Aung San Suu Kyi, du sacrifice aux marches du pouvoir

L'opposante et prix Nobel de la paix birmane Aung San Suu Kyi, le 24 octobre 2015 à Rangoun. - AFP
L'opposante et prix Nobel de la paix birmane Aung San Suu Kyi, qui a fait le sacrifice de sa vie privée en devenant une dissidente politique, est enfin parvenue à 70 ans après des décennies de lutte aux marches du pouvoir. Lors des dernières élections libres en Birmanie, Aung San Suu Kyi était en résidence surveillée. Un quart de siècle plus tard, la fille du héros de l'indépendance vient de réussir son pari et de remporter la majorité absolue au Parlement, cinq ans jour pour jour après sa libération de résidence surveillée.
Des régions reculées du nord à Rangoun, pendant toute la campagne électorale, la députée a attiré les foules de Birmans de tout âge. Cinq jours après ce vote historique, elle est sur le point de réaliser son rêve de voir la Birmanie définitivement tourner la page d'un régime militaire qui a laissé le pays en ruine, opprimé la population pendant des décennies et l'a confinée pendant 15 ans.
"Une chance qui n'arrive qu'une fois dans l'Histoire"
En cas de victoire, "je dirigerai le gouvernement" et "je serai au-dessus du président" élu par les parlementaires, avait lancé Suu Kyi jeudi devant la presse internationale, défiant les lois imposées par la junte. Elle ne peut en effet prétendre devenir présidente à cause d'un article de la Constitution qui bloque l'accès à la fonction suprême pour les personnes ayant des enfants de nationalité étrangère. Or ses deux enfants sont britanniques.
"Cette élection est une grande chance de changement pour notre pays. Le genre de chance qui n'arrive qu'une fois ou deux dans l'Histoire", avait confié quelques jours plus tôt la lauréate du prix Nobel de la paix lors d'un grand meeting à Rangoun.
Un destin démocratique "à portée de main"?
Depuis dimanche, elle est des plus discrètes, dans l'attente de négociations avec le pouvoir sortant. Pour des Birmans soumis à la dureté de la vie sous une junte ayant coupé le pays du monde, Suu Kyi incarne tous les espoirs.
Le pays a connu de grands changements depuis l'ouverture du pays en 2011 mais "deux grands facteurs n'ont pas changé: l'aura charismatique de Suu Kyi et l'emprise durable de l'élite militaire", explique le politologue Nicholas Farrelly.

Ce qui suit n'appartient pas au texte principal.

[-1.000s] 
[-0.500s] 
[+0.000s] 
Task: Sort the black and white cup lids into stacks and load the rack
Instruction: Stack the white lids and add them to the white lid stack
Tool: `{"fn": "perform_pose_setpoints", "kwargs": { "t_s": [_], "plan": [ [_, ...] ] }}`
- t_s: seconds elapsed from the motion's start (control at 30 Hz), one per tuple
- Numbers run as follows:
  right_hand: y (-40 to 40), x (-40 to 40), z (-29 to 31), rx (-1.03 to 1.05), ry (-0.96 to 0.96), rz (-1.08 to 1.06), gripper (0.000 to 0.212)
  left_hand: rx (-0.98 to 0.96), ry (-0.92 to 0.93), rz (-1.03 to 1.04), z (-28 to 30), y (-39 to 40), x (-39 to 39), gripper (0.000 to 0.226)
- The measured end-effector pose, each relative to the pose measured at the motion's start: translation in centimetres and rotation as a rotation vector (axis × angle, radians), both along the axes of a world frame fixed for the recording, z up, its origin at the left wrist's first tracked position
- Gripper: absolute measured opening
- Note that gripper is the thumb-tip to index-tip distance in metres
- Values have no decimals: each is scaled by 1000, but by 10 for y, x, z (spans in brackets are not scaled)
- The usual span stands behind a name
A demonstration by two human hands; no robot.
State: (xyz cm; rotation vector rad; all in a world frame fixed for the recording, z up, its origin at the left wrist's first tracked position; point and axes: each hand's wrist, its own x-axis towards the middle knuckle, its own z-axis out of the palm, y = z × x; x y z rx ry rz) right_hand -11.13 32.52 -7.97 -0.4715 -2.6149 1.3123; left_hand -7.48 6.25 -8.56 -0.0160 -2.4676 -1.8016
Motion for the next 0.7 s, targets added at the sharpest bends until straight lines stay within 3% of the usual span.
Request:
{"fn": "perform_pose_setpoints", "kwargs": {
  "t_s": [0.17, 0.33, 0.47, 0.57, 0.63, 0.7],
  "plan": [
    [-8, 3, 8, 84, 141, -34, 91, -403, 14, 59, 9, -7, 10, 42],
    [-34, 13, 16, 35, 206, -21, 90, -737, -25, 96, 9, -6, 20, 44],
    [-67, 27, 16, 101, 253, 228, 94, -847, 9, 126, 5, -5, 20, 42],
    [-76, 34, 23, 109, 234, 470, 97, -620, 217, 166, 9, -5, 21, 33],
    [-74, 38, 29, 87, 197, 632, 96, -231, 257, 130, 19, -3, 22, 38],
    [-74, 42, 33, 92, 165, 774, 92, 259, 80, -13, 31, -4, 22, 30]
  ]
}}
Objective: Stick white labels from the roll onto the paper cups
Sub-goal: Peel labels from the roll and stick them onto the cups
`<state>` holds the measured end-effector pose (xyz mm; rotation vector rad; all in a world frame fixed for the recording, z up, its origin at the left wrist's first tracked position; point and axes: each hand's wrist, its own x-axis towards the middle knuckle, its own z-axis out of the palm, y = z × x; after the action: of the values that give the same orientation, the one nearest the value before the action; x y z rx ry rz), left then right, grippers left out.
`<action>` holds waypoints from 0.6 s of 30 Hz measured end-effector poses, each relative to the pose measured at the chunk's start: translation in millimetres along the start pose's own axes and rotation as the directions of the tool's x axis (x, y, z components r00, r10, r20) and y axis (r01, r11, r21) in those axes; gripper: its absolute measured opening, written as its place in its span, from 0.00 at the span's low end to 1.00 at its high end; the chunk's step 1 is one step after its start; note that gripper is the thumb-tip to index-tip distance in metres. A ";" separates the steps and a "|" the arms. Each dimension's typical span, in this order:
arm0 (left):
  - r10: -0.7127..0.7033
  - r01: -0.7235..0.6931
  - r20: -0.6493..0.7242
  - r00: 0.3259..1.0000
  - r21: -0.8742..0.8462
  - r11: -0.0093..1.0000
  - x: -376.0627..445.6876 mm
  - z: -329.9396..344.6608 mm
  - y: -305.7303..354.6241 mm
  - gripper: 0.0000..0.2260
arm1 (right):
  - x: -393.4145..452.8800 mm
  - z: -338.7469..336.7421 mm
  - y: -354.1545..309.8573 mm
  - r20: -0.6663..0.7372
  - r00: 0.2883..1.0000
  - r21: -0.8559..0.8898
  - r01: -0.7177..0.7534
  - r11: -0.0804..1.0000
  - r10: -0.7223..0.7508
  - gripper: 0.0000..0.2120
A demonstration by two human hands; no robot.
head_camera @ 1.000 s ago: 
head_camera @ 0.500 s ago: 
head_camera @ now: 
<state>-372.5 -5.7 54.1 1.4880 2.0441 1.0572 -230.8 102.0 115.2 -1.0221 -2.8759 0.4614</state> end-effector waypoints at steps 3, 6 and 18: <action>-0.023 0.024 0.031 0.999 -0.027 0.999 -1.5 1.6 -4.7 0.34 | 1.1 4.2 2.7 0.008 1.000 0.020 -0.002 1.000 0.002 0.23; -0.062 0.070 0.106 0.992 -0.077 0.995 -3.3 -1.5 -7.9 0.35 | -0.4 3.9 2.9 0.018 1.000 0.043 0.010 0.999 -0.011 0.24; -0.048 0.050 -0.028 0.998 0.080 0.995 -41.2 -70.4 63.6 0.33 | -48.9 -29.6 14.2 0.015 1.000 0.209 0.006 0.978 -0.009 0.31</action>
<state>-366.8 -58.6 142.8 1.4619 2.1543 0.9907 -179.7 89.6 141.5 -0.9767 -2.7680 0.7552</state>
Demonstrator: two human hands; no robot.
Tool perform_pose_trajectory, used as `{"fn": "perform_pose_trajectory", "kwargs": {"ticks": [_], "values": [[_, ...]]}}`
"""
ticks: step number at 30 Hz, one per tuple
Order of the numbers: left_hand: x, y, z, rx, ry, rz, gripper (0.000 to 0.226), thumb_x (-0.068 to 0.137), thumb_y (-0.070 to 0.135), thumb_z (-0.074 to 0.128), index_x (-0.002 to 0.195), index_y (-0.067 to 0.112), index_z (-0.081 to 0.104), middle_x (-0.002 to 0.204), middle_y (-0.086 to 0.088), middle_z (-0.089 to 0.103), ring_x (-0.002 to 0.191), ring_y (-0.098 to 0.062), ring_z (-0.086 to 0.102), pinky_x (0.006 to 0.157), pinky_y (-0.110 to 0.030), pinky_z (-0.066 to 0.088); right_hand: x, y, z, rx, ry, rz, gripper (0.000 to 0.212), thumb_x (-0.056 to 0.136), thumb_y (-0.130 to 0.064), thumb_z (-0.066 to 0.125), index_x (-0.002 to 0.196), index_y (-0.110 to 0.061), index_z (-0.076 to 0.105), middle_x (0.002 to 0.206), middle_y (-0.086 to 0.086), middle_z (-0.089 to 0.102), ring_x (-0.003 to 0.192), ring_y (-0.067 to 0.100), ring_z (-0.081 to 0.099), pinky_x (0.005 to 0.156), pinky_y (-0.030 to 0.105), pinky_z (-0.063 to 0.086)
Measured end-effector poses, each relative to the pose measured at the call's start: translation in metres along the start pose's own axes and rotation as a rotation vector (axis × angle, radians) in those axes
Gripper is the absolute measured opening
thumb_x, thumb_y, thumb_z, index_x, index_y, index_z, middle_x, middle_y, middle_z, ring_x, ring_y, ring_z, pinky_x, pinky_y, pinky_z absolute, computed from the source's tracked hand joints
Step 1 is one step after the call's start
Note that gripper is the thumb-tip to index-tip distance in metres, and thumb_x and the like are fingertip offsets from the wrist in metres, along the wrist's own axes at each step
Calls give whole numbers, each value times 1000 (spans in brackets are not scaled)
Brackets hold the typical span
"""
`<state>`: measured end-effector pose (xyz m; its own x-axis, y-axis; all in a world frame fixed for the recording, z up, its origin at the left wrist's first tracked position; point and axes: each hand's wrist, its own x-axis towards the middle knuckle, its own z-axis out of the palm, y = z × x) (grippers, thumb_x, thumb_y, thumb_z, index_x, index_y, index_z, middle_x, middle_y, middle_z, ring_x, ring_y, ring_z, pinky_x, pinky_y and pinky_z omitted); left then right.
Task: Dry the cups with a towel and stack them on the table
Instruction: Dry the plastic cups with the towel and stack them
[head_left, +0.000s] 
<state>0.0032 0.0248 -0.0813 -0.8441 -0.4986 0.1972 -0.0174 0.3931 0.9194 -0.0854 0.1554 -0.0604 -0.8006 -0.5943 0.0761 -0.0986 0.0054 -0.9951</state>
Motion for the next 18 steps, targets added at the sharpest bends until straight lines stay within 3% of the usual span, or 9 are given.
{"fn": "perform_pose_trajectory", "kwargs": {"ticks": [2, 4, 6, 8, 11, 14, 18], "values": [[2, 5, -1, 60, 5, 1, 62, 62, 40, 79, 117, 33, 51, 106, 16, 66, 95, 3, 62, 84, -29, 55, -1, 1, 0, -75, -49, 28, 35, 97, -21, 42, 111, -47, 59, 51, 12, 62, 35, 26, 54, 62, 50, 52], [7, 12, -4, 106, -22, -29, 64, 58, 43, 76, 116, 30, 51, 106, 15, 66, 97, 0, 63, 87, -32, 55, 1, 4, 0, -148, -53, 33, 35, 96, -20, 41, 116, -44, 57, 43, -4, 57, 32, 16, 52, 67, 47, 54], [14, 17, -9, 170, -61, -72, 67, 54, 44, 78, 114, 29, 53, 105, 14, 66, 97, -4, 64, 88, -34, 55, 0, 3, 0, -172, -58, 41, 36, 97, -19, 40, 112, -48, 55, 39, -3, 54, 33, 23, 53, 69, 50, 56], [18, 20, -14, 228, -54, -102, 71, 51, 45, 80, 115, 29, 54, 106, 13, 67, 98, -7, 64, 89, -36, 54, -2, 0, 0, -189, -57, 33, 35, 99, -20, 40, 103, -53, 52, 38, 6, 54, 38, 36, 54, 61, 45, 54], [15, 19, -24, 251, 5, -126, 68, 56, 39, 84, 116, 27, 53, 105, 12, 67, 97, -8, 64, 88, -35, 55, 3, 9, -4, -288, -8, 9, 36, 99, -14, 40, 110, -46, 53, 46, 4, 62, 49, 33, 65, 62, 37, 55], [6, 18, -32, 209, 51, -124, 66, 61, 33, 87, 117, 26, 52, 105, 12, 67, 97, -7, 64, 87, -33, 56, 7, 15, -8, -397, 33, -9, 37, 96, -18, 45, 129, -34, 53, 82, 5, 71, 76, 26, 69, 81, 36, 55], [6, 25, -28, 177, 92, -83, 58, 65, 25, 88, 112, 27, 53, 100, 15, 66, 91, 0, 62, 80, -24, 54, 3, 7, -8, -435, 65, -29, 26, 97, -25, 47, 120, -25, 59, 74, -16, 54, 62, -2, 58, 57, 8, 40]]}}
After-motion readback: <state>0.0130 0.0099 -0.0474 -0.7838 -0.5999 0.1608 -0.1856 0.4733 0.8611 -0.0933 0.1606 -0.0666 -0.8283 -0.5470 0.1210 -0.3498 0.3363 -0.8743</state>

"Pour de nombreux électeurs de Birmanie, elle est la figure de la lutte contre l'autoritarisme dans leur pays. Ils imaginent que le destin démocratique interrompu dans les années 1990 est maintenant à portée de main", ajoute le politologue.
Fille du héros de l'indépendance
Sa récente mue en femme politique - elle est entrée au Parlement en 2012 à l'occasion d'élections partielles - a pourtant terni sa réputation d'icône des droits de l'Homme, notamment à l'étranger. Pragmatique, elle évite de s'avancer sur le sort des Rohingyas, minorité musulmane persécutée en Birmanie. Au sein de son parti, certains lui reprochent aussi son autoritarisme et le peu de place laissée aux jeunes.
L'entrée en politique de Suu Kyi n'avait rien de programmé. Après la mort de son père, le général Aung San, héros de l'indépendance assassiné en 1947 quand elle avait deux ans, la première partie de sa vie s'est déroulée en exil, d'abord en Inde puis en Grande-Bretagne. Elle y mène la vie d'une femme au foyer modèle, femme d'un universitaire spécialiste du Tibet à Oxford et mère de deux petits garçons.
Naissance d'une icône
Mais en 1988, se rendant en Birmanie au chevet de sa mère, elle arrive en plein soulèvement contre la junte, réprimé dans le sang et décide de s'impliquer dans le destin de son pays. "Je ne pouvais pas, en tant que fille de mon père, rester indifférente à tout ce qui se passait", dit-elle lors de son premier discours, à la pagode Shwedagon, en 1988, resté comme le moment où l'icône Suu Kyi est née.
Elle est autorisée à former la LND mais est rapidement placée en résidence surveillée. Elle assiste ainsi, à distance, à la victoire de son parti aux élections de 1990, dont la junte refuse de reconnaître les résultats. Les années de résidence surveillée passent, dans sa maison au bord d'un lac en plein Rangoun, où de rares émissaires et son médecin sont autorisés à lui rendre visite, ainsi que parfois ses deux garçons, restés vivre en Angleterre avec leur père. Celui-ci mourra d'un cancer sans que sa femme n'aille lui dire adieu, de crainte de ne plus être autorisée à rentrer en Birmanie. En 2010, elle est libérée après 15 ans de résidence surveillée, dont sept consécutifs, affichant toujours une détermination sans faille.